Une femme sur dix a peur de l’émergence de violence familiale pendant le confinement. Trois organismes de la Côte-Nord ont ajouté le thème du confinement à leur projet de recherche pour une politique des employeurs sur la violence conjugale.

Le Centre Femmes aux 4 vents de Sept-Îles, la Maison des femmes de Baie-Comeau et le centre d’aide aux victimes d’actes criminels Côte-Nord s’associent à des chercheuses de l’UQÀM. Un guide a été produit à l’intention des employeurs. Deux capsules disponibles depuis une semaine sur Youtube abordent les problèmes liés à la violence conjugale en cette période de confinement.

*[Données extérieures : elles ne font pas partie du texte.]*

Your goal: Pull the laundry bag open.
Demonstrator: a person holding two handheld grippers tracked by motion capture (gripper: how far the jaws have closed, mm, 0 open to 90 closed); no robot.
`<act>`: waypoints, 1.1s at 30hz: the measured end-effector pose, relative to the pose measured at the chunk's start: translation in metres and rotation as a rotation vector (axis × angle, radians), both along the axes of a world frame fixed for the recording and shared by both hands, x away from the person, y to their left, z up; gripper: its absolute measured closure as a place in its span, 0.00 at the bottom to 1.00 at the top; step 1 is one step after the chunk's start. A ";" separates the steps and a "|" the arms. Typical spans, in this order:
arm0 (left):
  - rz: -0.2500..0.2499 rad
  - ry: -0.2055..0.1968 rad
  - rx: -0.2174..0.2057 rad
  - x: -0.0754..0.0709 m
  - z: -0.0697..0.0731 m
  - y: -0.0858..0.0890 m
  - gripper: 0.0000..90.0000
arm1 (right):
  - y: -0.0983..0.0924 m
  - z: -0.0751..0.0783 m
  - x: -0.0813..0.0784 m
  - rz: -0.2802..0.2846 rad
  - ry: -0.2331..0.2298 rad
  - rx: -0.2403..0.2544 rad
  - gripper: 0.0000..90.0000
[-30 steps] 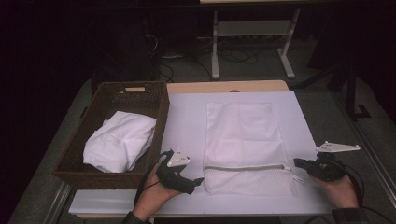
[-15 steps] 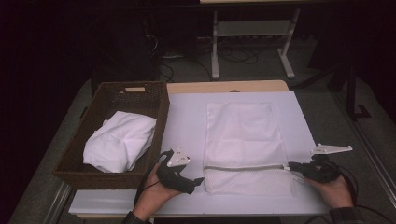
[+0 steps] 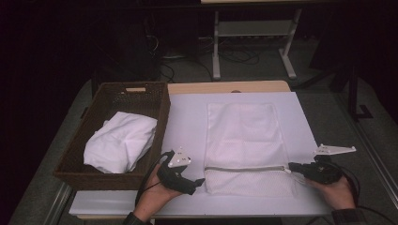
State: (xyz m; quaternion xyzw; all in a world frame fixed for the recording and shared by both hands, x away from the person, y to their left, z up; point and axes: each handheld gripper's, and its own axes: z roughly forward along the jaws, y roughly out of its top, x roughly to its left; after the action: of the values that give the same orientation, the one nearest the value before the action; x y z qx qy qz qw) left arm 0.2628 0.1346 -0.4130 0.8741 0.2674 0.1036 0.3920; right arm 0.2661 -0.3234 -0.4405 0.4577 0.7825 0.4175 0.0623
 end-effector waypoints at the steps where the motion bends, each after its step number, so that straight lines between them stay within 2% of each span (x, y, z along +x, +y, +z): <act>1: 0.000 0.000 -0.002 0.000 0.000 0.000 0.14 | 0.001 0.000 0.000 0.005 -0.003 0.001 1.00; 13: -0.003 0.004 0.000 0.001 -0.001 0.000 0.14 | 0.009 0.000 -0.001 0.030 -0.006 -0.005 1.00; 19: -0.001 0.003 0.002 0.001 -0.001 0.000 0.14 | 0.014 0.003 -0.002 0.051 -0.024 -0.005 1.00; 26: -0.002 0.003 0.002 0.000 -0.001 0.000 0.14 | 0.004 0.008 -0.004 0.016 -0.050 -0.001 1.00; 33: -0.002 0.004 0.003 0.001 -0.001 0.000 0.14 | -0.006 0.002 -0.009 0.012 -0.042 -0.029 0.77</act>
State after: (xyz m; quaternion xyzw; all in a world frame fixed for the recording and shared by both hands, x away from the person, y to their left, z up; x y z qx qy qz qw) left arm 0.2634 0.1343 -0.4140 0.8753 0.2670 0.1018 0.3901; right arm 0.2570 -0.3289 -0.4388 0.4432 0.7897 0.4161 0.0827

Le rapport de recherche sur la violence familiale sur la Côte-Nord est bien accueilli selon Nadia Morissette du Centre Femmes aux 4 vents. Elle souhaite que les employeurs jouent un rôle proactif.

Nadia Morissette Centre Femmes aux 4 vents

De la formation en milieu de travail porte sur les ressources disponibles pour aider les victimes. Les services de la Maison des femmes de Sept-Îles, du Centre Femmes aux 4 vents et du CALACS fonctionnent bien en télétravail depuis le début de la pandémie.